A p-value is one of the most used and most misread numbers in all of statistics. Most students can recite "if p is less than 0.05, reject the null" without being able to say what the p-value actually measures. By the end of this guide you will be able to define a p-value precisely, spot the three classic misinterpretations, and explain a result in plain language.
What a P-Value Actually Measures
A p-value answers one narrow question: if the null hypothesis were true, how surprising is the data you collected?
More precisely, the p-value is the probability of observing a result at least as extreme as your sample result, assuming the null hypothesis is true. The phrase "at least as extreme" matters — it includes your observed outcome and every outcome further from the null in the direction your test is checking.
Here is a concrete case. A coin is claimed to be fair (the null hypothesis: probability of heads = 0.5). You flip it 20 times and get 16 heads. The p-value is the probability of getting 16 or more heads (for a two-sided test, 16 or more or 4 or fewer) in 20 flips of a genuinely fair coin. That probability works out to about 0.012. So if the coin really were fair, a result this lopsided would happen only about 1.2% of the time.
A small p-value means your data would be unusual under the null. That is evidence against the null. A large p-value means your data is unremarkable under the null — no contradiction, so no reason to abandon it.
The Three Things a P-Value Is Not
The misinterpretations below are so common that exam questions are written specifically to catch them.
It is not the probability that the null hypothesis is true. A p-value of 0.012 does not mean there is a 1.2% chance the coin is fair. The p-value is computed assuming the null is true — it cannot then turn around and tell you the probability of that assumption. The null is either true or it is not; the p-value is a statement about data, not about the hypothesis.
It is not the probability your result happened by chance. Every result in a random sample involves chance. The p-value does not measure "how much luck was involved." It measures how well the data fits one specific model of the world — the null model.
It is not a measure of effect size. A tiny, trivial difference can produce a very small p-value if your sample is large enough. P-values shrink as sample size grows, so "p < 0.001" tells you the effect is detectable, not that it is large or important. A statistically significant result can still be practically meaningless.
How to Read a P-Value Against Your Significance Level
Before collecting data you choose a significance level, written as alpha (α), usually 0.05. Alpha is the threshold for how much surprise you will tolerate before rejecting the null. The decision rule is mechanical:
- If p ≤ α, reject the null hypothesis. The result is "statistically significant."

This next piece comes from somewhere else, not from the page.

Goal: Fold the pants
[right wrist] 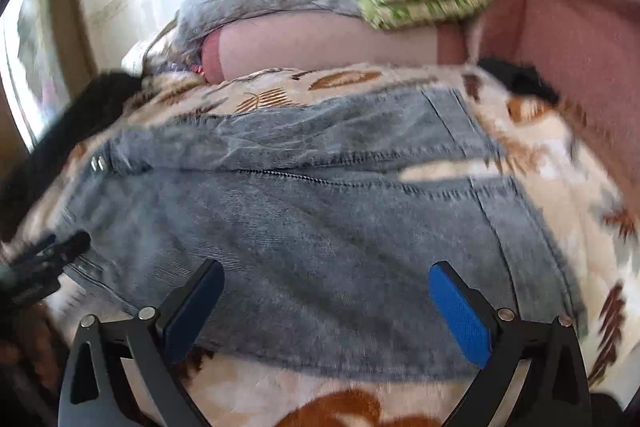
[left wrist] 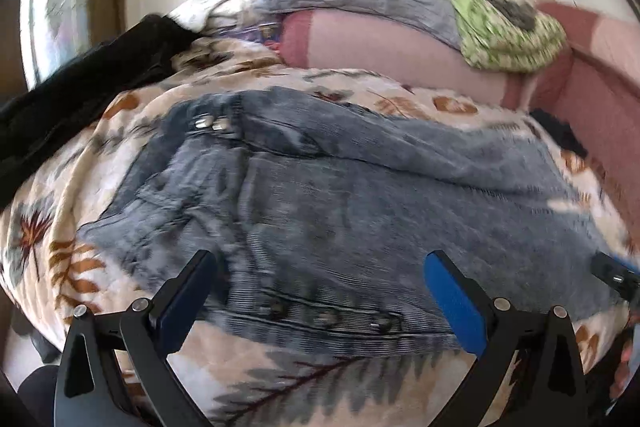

- If p > α, fail to reject the null hypothesis.
Note the careful wording: you "fail to reject" the null — you never "accept" or "prove" it. A large p-value means your data did not contradict the null, not that the null is confirmed. Absence of evidence is not evidence of absence.
For the coin example, p = 0.012 is less than α = 0.05, so you reject the null and conclude the coin is not fair. If you had gotten 12 heads instead, the two-sided p-value would be about 0.50 — far above 0.05 — and you would fail to reject.
The 0.05 cutoff is a convention, not a law of nature. A result with p = 0.049 and one with p = 0.051 are nearly identical pieces of evidence; the line between them is arbitrary. Treat p-values as a continuous measure of evidence rather than a hard pass/fail switch.
Writing the Conclusion in Plain Language
On an exam, a p-value question almost always ends with "state your conclusion in the context of the problem." A strong answer has three parts: the decision, the reason, and the real-world meaning.
Weak: "p = 0.012 < 0.05, so reject the null."
Strong: "Because p = 0.012 is below the 0.05 significance level, we reject the null hypothesis. There is statistically significant evidence that the coin is not fair — a sample this extreme would occur only about 1.2% of the time if the coin were truly fair."
The strong version names the decision, ties it to the threshold, and translates the statistics back into the language of the original question. That last step is what graders look for, and it is the step that proves you understand the p-value rather than just the cutoff.
Getting Help
P-values live inside the larger machinery of hypothesis testing, so they make the most sense once you have seen a full test built from scratch. Walk through one in setting up a hypothesis test, and pair this with Type I vs. Type II error to see what can go wrong when you act on a p-value.
Conclusion
A p-value, explained simply, is the probability of data at least as extreme as yours when the null hypothesis is true — nothing more. It is not the chance the null is true, not the chance your result was luck, and not a measure of how big an effect is. Compare it to your significance level to make a decision, but report it as evidence on a sliding scale, and always translate the result back into the context of the question.